No family is perfect. While all have their disagreements, there are some siblings who simply cannot get along. Unfortunately, this contention can continue — perhaps even intensify — after a parent passes away. However, having a will in place in Texas — and giving the appropriate people access to it — can often help reduce confusion and arguments between siblings following the death of a parent.
Unfortunately, uncertainties about a will has one woman in another state questioning the decisions made my her sister following their mother’s death. The woman says that her sister — who was their mother’s caretaker — claims there is no will, arguing that their mother did not want her to have any inheritance. In the meantime, the woman claims that her sister is selling her mother’s belongings.
However, if there truly is no will in place as the sister claims, the siblings are likely all entitled to an equal share of their mother’s estate. Though the sister may have had power of attorney while the woman lived, that power ended upon the death of the mother. However, the woman believes that the mother did, at one point, create a will. As it appears the woman suspects that her sister is being dishonest, it may be necessary to take legal action.
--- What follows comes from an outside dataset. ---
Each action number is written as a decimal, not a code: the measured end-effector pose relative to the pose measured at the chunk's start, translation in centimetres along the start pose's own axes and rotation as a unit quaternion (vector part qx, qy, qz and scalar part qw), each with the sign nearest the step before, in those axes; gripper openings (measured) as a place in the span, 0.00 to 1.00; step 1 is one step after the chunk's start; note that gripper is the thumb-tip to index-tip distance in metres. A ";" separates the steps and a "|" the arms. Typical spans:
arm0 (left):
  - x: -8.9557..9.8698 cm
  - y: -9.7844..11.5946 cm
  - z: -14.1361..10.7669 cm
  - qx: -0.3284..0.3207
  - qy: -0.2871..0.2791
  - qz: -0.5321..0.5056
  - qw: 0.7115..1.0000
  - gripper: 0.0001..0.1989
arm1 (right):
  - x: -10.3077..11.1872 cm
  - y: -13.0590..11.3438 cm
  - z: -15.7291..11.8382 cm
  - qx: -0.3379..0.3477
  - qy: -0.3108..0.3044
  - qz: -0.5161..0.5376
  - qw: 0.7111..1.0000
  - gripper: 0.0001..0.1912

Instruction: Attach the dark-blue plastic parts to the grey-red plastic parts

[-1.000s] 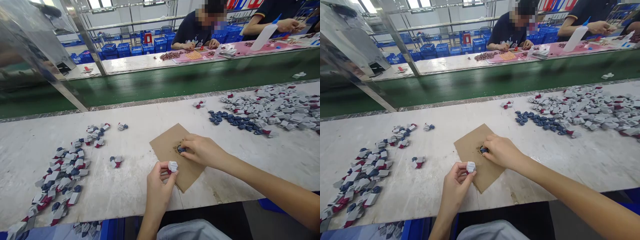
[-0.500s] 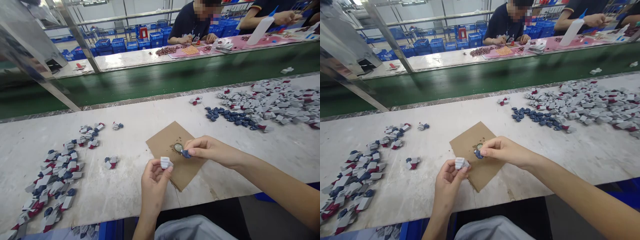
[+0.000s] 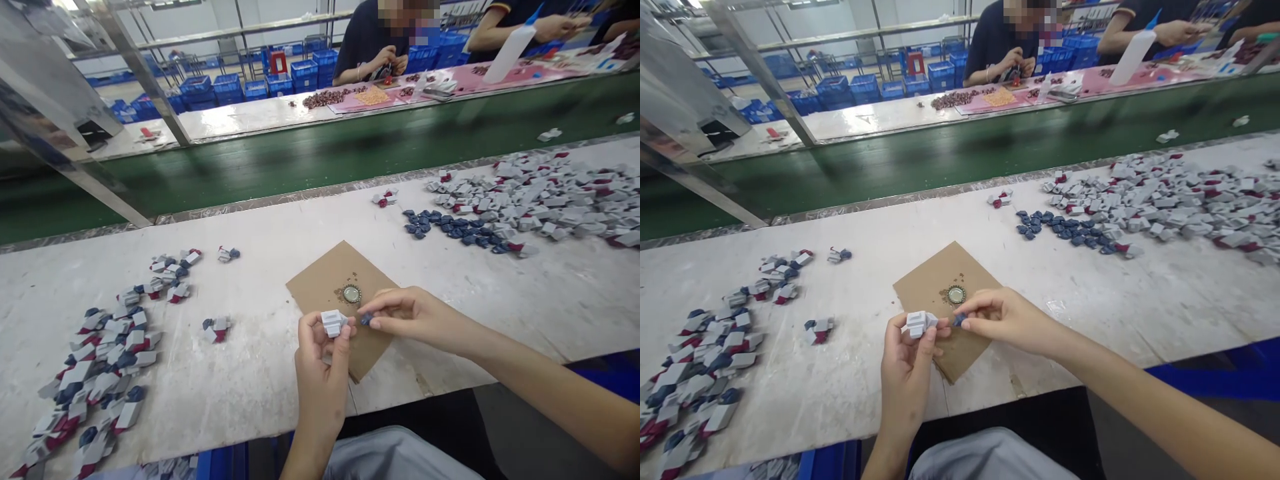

In order to disinherit someone — as the sister claims is the situation in this case — there must be a will that explicitly states the desire to do so. Without such a document in place, the sister cannot legally sell the mother’s items or take money from her account. Often, in a situation such as this, it is necessary for family members to petition the probate court. However, most people in Texas feel more confident about their ability to take such action with an experienced attorney on their side.